My 3-month-old is a restless sleeper. We have a consistent bedtime routine: we bathe him, I feed him, then we swaddle him and my husband sings to him until the baby is very drowsy. Then he goes in his co-sleeper and my husband stays with him until he falls asleep. He usually does a great job sleeping from 7:30 until 2 or 3 when he wakes up for a feeding. I know this is a wonderful amount of sleep for a baby this age. My question is about his restless sleep. He used to only be squirmy and somewhat gassy from the middle of the night feeding until the morning. Now he is restless and a little gassy almost all night. He is waking himself (and us) up. I give him back his pacifier and shush him until he falls back to sleep (I don’t pick him up unless he is hungry). Is there anything we can do to help him (and us) have a better night’s sleep?

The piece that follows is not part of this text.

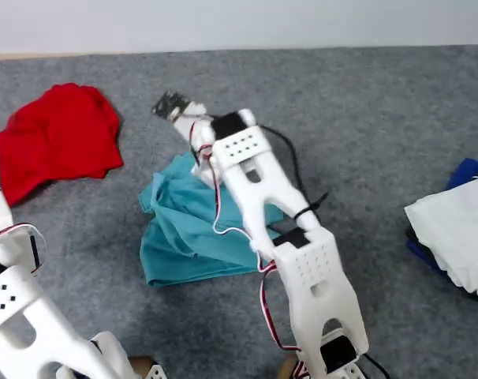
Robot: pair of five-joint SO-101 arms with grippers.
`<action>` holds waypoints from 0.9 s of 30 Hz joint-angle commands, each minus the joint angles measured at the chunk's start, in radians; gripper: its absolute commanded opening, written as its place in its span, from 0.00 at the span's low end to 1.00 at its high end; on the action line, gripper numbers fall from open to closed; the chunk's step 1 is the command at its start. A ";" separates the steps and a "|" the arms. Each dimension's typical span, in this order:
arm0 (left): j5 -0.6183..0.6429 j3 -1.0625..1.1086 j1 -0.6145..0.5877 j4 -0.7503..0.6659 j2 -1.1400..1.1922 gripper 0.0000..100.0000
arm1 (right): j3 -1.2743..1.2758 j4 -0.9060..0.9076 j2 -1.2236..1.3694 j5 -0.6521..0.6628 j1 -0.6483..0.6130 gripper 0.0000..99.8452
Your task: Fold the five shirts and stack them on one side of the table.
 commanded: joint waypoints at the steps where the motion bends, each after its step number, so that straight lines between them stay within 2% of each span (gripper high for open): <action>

It’s great that you have such a set routine in place for your baby. It sounds like he knows how to follow the proper cues to wind down for sleep and remain asleep. There is, however, a very common regression that occurs with babies typically at 4 months of age and it sounds like he is showing early signs of it (sorry to tell you this!). I would recommend doing the following two things to ensure his sleeping patterns remain as good as they’ve been and continue to improve:
1) For a 3-month-old, swaddling can sometimes be more detrimental than helpful. As he’s learning to roll over and get himself comfortable, the swaddle can prevent him from doing this. Begin introducing a half-swaddle (which is basically a swaddle over his body, but leaving his arms out). This will help him feel secure with his body, which is crucial for babies at this age and sleep, while at the same time enabling him to settle himself into a comfortable position.
2) Begin fine-tuning how he actually falls asleep. Even though he settles to sleep on his own, it seems he is unable to transition from sleep cycle to sleep cycle in the night. Pacifiers can be a baby’s best friend, but depending on circumstances, it’s not always so conducive for healthy sleeping. It seems he has become completely dependent on it and your presence in the night. Therefore, try teaching him to fall asleep without it by calming/touching/patting and repeating the process when he wakes, unless obviously it’s time to feed him.
By incorporating these two ideas, his night sleep should drastically improve within a few week’s time. Good luck!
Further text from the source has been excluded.